Hine is not a Cognac house with a mile-long driveway or ostentatious signage, nor does it want to be. Its barrel cellars lie in an understated, sandstone building that sits conspicuously along the river Charente. It’s where a young Eric Forget arrived in 1999 – a stark contrast, surely, to his time at Hennessy.
“The thing that immediately surprised me was how much less Cognac Hine made,” Eric recalls. “But I soon realised that it’s because we are so focused on quality. We’re working with very small batches to get single casks of the very finest eau de vie. In this way, I sometimes feel like a parfumer, or like I work in haute couture.”
THE PROCESS BEHIND HINE COGNAC
Single-cask Cognac – the unique expression of specific vintages and plots – are Hine’s raison d’être. You need only visit their labyrinthine cellars to see how seriously they take this meticulous process. Here, you’ll see row after row of wooden barrels, each with the region, vintage and batch written in beautiful French cursive.
And Eric has knowledge about every single one. But how does he single out a cask out of hundreds?
“It all starts with the client,” Eric says. “Usually, they have a good idea of their personal taste, and I go from there. Say they want something a little more full-bodied, I look at the vintages that yielded that specific style. And then I look at the batches within that vintage to find something that will fit their taste.”
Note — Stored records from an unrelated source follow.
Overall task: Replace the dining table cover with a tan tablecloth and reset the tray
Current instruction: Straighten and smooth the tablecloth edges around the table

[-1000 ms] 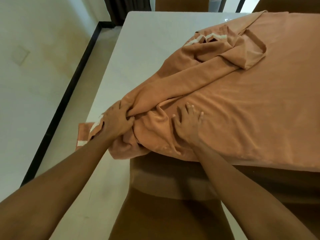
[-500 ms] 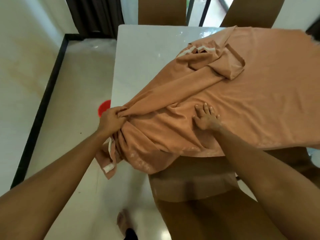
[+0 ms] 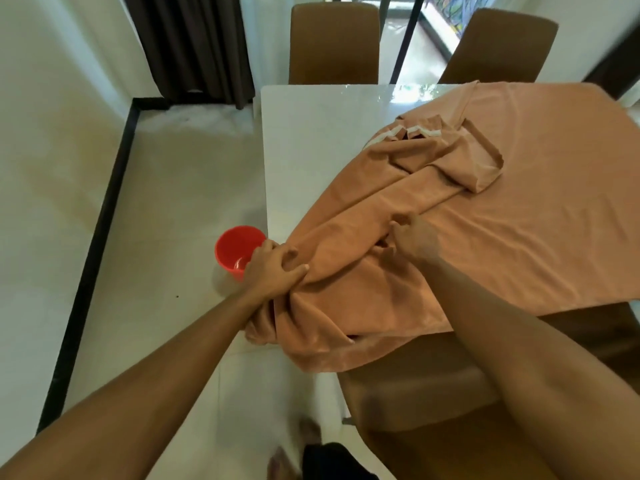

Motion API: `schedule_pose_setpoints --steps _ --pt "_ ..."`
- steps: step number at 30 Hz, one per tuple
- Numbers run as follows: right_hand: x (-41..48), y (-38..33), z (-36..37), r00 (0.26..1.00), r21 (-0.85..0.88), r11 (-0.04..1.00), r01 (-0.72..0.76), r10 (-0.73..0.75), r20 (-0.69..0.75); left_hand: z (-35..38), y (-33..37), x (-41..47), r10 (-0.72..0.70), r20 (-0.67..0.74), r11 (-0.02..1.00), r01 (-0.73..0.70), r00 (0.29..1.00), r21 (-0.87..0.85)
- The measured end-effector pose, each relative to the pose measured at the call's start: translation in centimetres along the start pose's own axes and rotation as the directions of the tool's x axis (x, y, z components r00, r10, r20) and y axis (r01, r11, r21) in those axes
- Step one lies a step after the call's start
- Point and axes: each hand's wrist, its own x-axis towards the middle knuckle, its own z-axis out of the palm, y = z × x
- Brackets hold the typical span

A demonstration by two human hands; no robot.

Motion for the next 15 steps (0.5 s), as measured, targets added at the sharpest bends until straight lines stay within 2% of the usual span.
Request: schedule_pose_setpoints --steps 2,6,11,15 --pt "1.1 -1.2 0.3 0.999 0.098 0.995 -0.018 0.021 -0.026 -0.1 0.4 1.9 0.030 0.021 1.000 -0.030 0.999 0.007" --pt "6.0 -3.0 0.8 0.991 0.087 0.996 -0.007 0.018 -0.132 -0.4 1.5 6.8 0.120 0.109 0.990 -0.127 0.987 0.063" --pt "12.3 -4.6 1.6 0.983 0.101 0.987 -0.125 0.137 -0.119 1.1 2.7 12.1 0.260 0.207 0.958 -0.279 0.943 0.069" --pt "15.9 -3.4 1.6 0.975 0.116 0.973 -0.198 0.208 -0.075 2.2 4.8 16.0 0.300 0.248 0.943 -0.326 0.921 0.070"
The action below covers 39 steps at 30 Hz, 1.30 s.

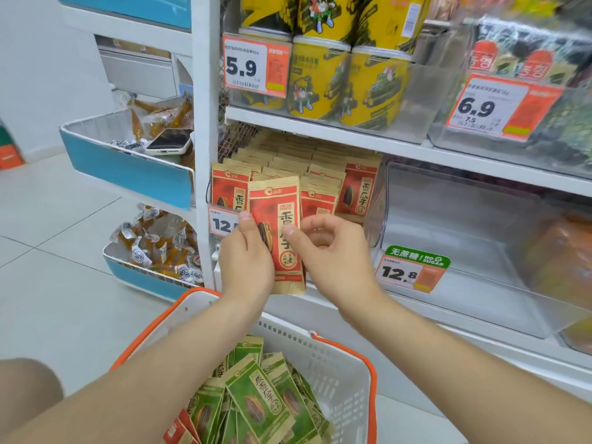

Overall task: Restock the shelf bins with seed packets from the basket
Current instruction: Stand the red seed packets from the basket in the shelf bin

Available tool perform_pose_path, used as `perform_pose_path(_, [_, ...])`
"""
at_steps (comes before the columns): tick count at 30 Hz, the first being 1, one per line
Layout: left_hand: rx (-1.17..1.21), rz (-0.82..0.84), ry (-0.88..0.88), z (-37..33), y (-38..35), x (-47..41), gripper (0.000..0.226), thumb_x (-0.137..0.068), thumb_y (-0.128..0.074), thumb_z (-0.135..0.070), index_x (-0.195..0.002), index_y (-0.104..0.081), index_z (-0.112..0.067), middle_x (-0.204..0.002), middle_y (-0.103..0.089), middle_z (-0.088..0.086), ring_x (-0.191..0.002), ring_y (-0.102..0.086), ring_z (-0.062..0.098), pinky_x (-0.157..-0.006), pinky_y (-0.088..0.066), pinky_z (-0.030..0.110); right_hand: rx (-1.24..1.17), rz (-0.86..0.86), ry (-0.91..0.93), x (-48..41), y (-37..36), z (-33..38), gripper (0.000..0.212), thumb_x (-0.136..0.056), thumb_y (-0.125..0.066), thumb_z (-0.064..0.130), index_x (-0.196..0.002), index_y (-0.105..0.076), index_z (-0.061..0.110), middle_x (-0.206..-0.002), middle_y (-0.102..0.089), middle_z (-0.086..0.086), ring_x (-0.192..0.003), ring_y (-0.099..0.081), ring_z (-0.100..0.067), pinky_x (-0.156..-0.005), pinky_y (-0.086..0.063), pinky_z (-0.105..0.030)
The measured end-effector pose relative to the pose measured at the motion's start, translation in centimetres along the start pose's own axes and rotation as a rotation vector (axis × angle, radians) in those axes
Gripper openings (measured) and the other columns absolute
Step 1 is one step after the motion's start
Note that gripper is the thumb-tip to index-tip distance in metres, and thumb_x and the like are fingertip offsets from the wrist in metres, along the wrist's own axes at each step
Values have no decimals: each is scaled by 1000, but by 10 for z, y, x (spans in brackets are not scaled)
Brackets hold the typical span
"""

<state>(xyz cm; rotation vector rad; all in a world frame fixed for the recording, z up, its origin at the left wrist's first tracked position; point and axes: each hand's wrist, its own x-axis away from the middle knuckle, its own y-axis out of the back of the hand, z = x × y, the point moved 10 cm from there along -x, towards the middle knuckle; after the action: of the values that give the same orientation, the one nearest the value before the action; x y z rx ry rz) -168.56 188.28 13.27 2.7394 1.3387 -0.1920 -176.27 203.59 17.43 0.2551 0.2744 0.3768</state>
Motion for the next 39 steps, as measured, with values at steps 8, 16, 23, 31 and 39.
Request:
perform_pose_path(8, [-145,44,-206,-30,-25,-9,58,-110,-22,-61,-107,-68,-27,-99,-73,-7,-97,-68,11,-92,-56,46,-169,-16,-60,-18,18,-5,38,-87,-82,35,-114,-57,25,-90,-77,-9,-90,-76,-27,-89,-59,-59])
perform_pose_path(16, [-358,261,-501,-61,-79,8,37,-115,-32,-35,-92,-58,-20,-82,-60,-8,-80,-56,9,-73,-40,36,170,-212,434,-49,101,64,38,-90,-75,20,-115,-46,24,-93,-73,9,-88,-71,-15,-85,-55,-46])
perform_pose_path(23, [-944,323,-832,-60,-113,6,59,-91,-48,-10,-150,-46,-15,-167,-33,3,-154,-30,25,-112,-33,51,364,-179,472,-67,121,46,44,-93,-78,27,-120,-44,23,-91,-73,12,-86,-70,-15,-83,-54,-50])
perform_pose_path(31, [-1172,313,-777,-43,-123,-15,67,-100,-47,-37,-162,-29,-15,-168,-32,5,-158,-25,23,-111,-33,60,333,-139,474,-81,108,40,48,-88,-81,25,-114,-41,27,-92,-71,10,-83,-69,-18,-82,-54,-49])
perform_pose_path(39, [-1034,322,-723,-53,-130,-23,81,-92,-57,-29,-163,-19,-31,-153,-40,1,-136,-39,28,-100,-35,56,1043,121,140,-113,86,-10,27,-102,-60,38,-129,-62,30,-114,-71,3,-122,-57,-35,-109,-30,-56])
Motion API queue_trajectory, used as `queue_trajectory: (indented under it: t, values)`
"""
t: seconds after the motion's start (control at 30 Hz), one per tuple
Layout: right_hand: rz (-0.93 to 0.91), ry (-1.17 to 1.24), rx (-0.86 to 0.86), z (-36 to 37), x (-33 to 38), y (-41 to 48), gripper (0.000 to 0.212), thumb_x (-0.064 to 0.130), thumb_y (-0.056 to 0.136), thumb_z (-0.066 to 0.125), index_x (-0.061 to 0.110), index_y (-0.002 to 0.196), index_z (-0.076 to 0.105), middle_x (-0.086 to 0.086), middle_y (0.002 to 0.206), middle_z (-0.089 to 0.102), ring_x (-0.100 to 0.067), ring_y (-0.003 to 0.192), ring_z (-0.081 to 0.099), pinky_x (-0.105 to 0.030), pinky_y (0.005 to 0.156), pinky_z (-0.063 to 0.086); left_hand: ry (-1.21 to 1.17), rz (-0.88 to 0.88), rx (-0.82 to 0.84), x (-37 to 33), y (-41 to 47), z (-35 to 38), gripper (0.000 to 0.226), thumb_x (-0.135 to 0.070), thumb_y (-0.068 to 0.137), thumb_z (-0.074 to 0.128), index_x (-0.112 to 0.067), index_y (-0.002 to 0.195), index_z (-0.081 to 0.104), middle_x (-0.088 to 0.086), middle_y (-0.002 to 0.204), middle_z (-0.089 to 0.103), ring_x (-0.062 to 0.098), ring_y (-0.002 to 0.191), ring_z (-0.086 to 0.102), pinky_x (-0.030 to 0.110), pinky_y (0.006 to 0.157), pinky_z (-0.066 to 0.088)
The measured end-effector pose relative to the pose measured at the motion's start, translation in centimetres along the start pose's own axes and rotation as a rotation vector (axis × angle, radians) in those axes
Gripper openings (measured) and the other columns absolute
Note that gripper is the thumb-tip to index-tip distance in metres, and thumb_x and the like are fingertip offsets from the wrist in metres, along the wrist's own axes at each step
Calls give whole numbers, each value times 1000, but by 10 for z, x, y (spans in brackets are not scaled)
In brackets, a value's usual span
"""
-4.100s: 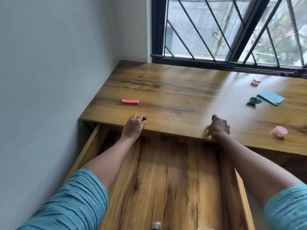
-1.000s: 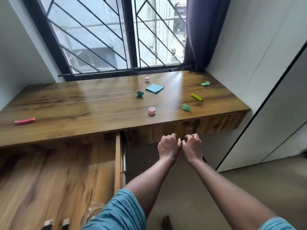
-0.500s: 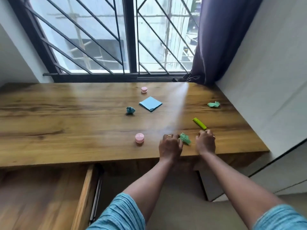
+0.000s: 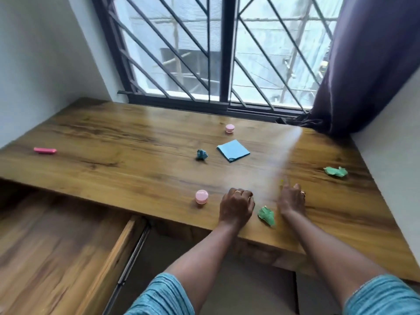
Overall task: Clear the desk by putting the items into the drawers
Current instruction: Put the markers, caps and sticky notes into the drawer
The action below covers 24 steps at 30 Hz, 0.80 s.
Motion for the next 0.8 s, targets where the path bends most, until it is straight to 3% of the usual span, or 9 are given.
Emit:
queue_trajectory:
  t: [0.13, 0.3, 0.4, 0.67, 0.8]
  values:
    - [-283, -147, -30, 23, 45, -13, 56, -1, 92, 31, 21, 144, 32, -24, 115, 46, -43, 102, 51, -45, 91, 42, 54, -69, -105, 23, -6, -19, 8, -23, 71, 72, -19, 79, 72, -1, 72, 71, 19, 70, 66, 26, 58, 54]
    - [-510, -97, 44, 64, 107, -64, 59, -3, 91, 36, 21, 144, 30, -23, 114, 43, -44, 97, 52, -47, 86, 46, 138, -206, -180, 68, -37, -57, 11, -24, 70, 73, -19, 80, 73, -1, 74, 72, 19, 72, 67, 27, 60, 54]
    - [-625, -81, 118, 86, 139, -111, 62, -3, 90, 38, 22, 146, 28, -22, 117, 43, -42, 99, 51, -46, 86, 46, 188, -261, -224, 105, -63, -84, 15, -27, 76, 61, -18, 81, 73, 0, 76, 72, 21, 74, 66, 28, 63, 54]
    - [-744, -23, 228, 153, 220, -249, 63, -4, 88, 40, 23, 145, 30, -24, 120, 42, -44, 102, 50, -45, 87, 45, 230, -414, -351, 237, -163, -164, 28, -30, 76, 45, -19, 74, 70, -2, 70, 69, 23, 71, 65, 27, 59, 52]
    - [-748, -33, 212, 186, 255, -321, 60, 0, 89, 40, 23, 144, 32, -23, 118, 43, -44, 99, 53, -44, 82, 46, 219, -430, -388, 299, -224, -212, 13, -24, 75, 57, -19, 76, 69, -2, 71, 69, 22, 71, 65, 25, 58, 52]
Point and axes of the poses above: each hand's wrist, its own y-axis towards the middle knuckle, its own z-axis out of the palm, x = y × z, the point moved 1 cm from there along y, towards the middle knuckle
There’s no prescriptive ageing process here, Eric explains. Rather, he tastes every single cask during an annual inventory check. Three or four years after the vintage, he starts to get an idea about how a given cask is developing. “Perhaps we use this one for blends, but this one,” he creates an explosion in his hands. “This one is so fine, so delicate, so we put it in the corner – these are the ones that become special casks.”
THE BERRY BROS. & RUDD HINE COGNAC CASK
Having been the custodian of our spirits range for over a decade, there’s little that Rob Whitehead doesn’t know about the tastes of the Berry Bros. & Rudd collector. So when he approached Hine for a Berry Bros. & Rudd single cask, he had a clear idea of the style of cask he wanted.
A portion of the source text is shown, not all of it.